# UFC 155 new broadcast team with Goldie taking time off



## dudeabides (Sep 30, 2008)

Goldberg out, Anik in:












> LAS VEGAS – The UFC will try out a new broadcast pairing on Saturday for UFC 155 – though that wasn't the plan until this week.
> 
> An illness will keep regular pay-per-view play-by-play voice Mike Goldberg at home, and Jon Anik will join analyst Joe Rogan in the broadcast booth.
> 
> ...


----------



## Killz (Oct 5, 2009)

This will be interesting.


----------



## LL (Mar 12, 2011)

This is going to be a disaster....


----------



## Roflcopter (Sep 5, 2008)

I can't decide who is worse...


----------



## RedRocket44 (Sep 18, 2011)

At least Goldberg speaks with some enthusiasm, and knows a few things about MMA. I find him to be hilarious, and him and Rogan are a great combo. Goldberg takes way too much hate.

Anik is monotone, and has no idea what the hell he's talking about.


----------



## RangerClydeTheBlue (Jul 11, 2012)

Oh look, people complaining about the commentators. How new.

I like Jon Anik. He won't make it as good as Mike would but he's still a pretty solid commentator.


----------



## Life B Ez (Jan 23, 2010)

****.

Sent from my Samsung Galaxy S3


----------



## dudeabides (Sep 30, 2008)

Now they say:



> (UPDATED at 6:10 p.m. ET on 12/28/12 to include clarification from UFC President Dana White that Goldberg is "taking time off" and is not missing UFC 155 due to illness, as originally reported.)


http://www.mmajunkie.com/news/2012/...m-ufc-155-broadcast-anik-joins-rogan-in-booth

So I went and changed the thread title.


----------



## locnott (Apr 1, 2009)

It will be ok.:thumb02:
I watch on mute most of time anyway..


----------



## UFC_OWNS (Jul 7, 2010)

as the horse from ren and stimpy would say, no sir I don't like it. Why not ******* frank mir he's an excellent commentator or at least florian or couture not monotone and bad catchphrase anik.


----------



## Hammerlock2.0 (Jun 17, 2009)

I like Anik and I think his voice will be a nice and welcome change. Goldberg has become very repetitive, most of the time I know what he's going to say before he says it and for some reason he likes mentioning that everybody is doing things like Chuck Lidell or Randy Couture even when they're not. 

Oh look, they're pressed against the cage much like The Natural Randy Couture used to do. Now they're in half guard and Joe, as you know, The Natural Randy Couture actually preferred to be in half guard as opposed to side control.
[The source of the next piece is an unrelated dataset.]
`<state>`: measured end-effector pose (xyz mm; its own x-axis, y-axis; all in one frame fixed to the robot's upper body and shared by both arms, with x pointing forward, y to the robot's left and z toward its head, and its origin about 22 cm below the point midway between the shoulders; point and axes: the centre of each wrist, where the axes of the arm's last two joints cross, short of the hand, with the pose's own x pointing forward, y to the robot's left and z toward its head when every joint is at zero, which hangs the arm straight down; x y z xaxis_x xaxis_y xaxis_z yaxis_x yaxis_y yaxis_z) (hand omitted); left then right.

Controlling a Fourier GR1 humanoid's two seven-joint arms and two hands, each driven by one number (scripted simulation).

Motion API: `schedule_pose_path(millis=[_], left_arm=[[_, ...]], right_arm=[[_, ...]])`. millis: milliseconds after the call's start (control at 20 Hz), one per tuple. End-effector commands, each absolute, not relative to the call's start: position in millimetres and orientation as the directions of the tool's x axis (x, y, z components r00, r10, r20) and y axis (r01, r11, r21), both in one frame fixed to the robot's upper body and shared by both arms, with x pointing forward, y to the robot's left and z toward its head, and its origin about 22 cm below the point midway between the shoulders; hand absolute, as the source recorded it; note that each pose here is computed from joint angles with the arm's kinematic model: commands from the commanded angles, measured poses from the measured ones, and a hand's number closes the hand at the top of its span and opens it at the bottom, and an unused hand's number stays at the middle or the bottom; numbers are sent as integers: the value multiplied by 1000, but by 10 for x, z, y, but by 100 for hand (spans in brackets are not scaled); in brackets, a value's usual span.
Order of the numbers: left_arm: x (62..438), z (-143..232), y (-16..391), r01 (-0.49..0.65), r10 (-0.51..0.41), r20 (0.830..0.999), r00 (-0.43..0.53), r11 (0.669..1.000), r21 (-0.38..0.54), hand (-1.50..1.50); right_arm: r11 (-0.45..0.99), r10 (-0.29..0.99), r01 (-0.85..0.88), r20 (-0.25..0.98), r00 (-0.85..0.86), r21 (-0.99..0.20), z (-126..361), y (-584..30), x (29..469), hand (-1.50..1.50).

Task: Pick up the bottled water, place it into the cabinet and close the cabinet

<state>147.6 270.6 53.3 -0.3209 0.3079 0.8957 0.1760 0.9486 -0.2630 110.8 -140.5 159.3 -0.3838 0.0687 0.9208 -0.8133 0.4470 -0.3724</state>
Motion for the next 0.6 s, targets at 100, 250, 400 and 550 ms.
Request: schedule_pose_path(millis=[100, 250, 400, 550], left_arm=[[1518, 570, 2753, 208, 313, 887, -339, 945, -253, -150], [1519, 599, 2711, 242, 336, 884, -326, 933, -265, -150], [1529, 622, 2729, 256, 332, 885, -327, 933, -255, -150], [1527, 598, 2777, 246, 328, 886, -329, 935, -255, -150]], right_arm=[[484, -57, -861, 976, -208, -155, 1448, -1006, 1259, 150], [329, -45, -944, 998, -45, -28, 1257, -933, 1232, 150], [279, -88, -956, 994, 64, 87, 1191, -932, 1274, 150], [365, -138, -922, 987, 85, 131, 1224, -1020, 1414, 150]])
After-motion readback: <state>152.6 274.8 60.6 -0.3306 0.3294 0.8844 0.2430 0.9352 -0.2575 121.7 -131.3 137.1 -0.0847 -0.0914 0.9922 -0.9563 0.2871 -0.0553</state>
Now he's trying to keep the fight standing with his defensive wrestling, much like Chuck Liddell used to do.

A little change now and then will help both Anik and Goldie.


----------



## El Bresko (Mar 12, 2010)

I'm with Owns, they could bring in Mir, Couture, Stann or Bonnar and we'd all be happy, instead we get Anik. But I guess we do need a play by play guy, not two colour commentators.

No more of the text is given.